Три дня назад меня срочно вызвал в Таврический дворец сам товарищ Сталин. В его кабинете я увидела товарищей Дзержинского, Чичерина, Красина, а также нашего неугомонного Александра Васильевича Тамбовцева. Сталин, сразу после приветствия протянул мне сложенный вчетверо листок бумаги и попросил прочитать его внимательно.
Это было письмо наркому Красину от адмирала Альфреда фон Тирпица, в котором он приглашал новую большевистскую власть начать переговоры с ним, как с личным представителем кайзера, с целью прекращения боевых действий на русско-германском фронте, и для возможного в дальнейшем подписания мирного договора.
— Да, похоже, что немцам эта война уже стала поперек горла, — сказала я, возвращая Сталину письмо Тирпица. — Надо заключать мир, пока у наших товарищей с "Адмирала Кузнецова" есть возможность продолжать свои бомбардировки. Так что Леониду Борисовичу надо обязательно ехать в Швецию, и начинать переговоры с гросс-адмиралом. Насколько я помню, даже выйдя в отставку, адмирал Тирпиц до самого конца оставался доверенным лицом кайзера.
— Товарищ Красин, конечно же поедет в Швецию, — сказал Сталин, — но туда придется ехать и вам, уважаемая товарищ Антонова. Так что готовьтесь к командировке. А что касается возможности продолжать налеты, то на Путиловском заводе уже размещен заказ на производство самых простых 250 килограммовых авиабомб. Как заверили меня заводские товарищи — подобные бомбы им сделать будет достаточно просто. Но бомбы бомбами, а войну все же лучше закончить как можно скорее. Так что собирайтесь, товарищ Антонова — время не ждет.
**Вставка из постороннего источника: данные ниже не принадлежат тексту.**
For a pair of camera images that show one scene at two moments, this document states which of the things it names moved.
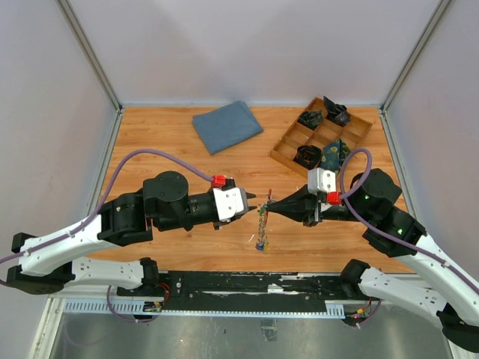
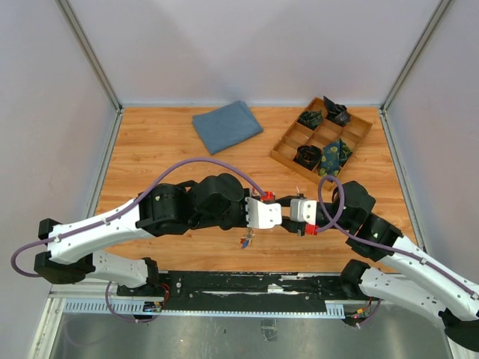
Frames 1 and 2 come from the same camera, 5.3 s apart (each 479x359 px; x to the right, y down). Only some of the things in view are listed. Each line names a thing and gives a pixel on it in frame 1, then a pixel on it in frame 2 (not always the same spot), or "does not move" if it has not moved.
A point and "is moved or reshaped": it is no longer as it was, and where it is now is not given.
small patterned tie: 269,197 is moved or reshaped
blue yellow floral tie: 333,155 does not move
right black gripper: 299,206 to 291,226
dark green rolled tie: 310,119 does not move
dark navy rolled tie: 337,113 does not move
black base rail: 244,292 does not move
— Товарищ Сталин! — удивление мое было искренним и неподдельным, — А мне там что делать?!
— Мне бы шашку, да коня… — подключился к разговору Александр Васильевич, — Уважаемая Нина Викторовна, именно вы, с вашими талантами, и будете нашим главным переговорщиком. Леонид Борисович Красин — фигура слишком заметная в международном масштабе. Он хорошо известен тем, кто будет наблюдать за посланцами большевистского правительства в Стокгольме. Пусть он занимается своими семейными делами, и отвлекает на себя внимание разнообразнейших соглядатаев. А вы, Нина Викторовна, тем временем встретитесь с Тирпицем, который, как я думаю, тоже приехал в Швецию инкогнито.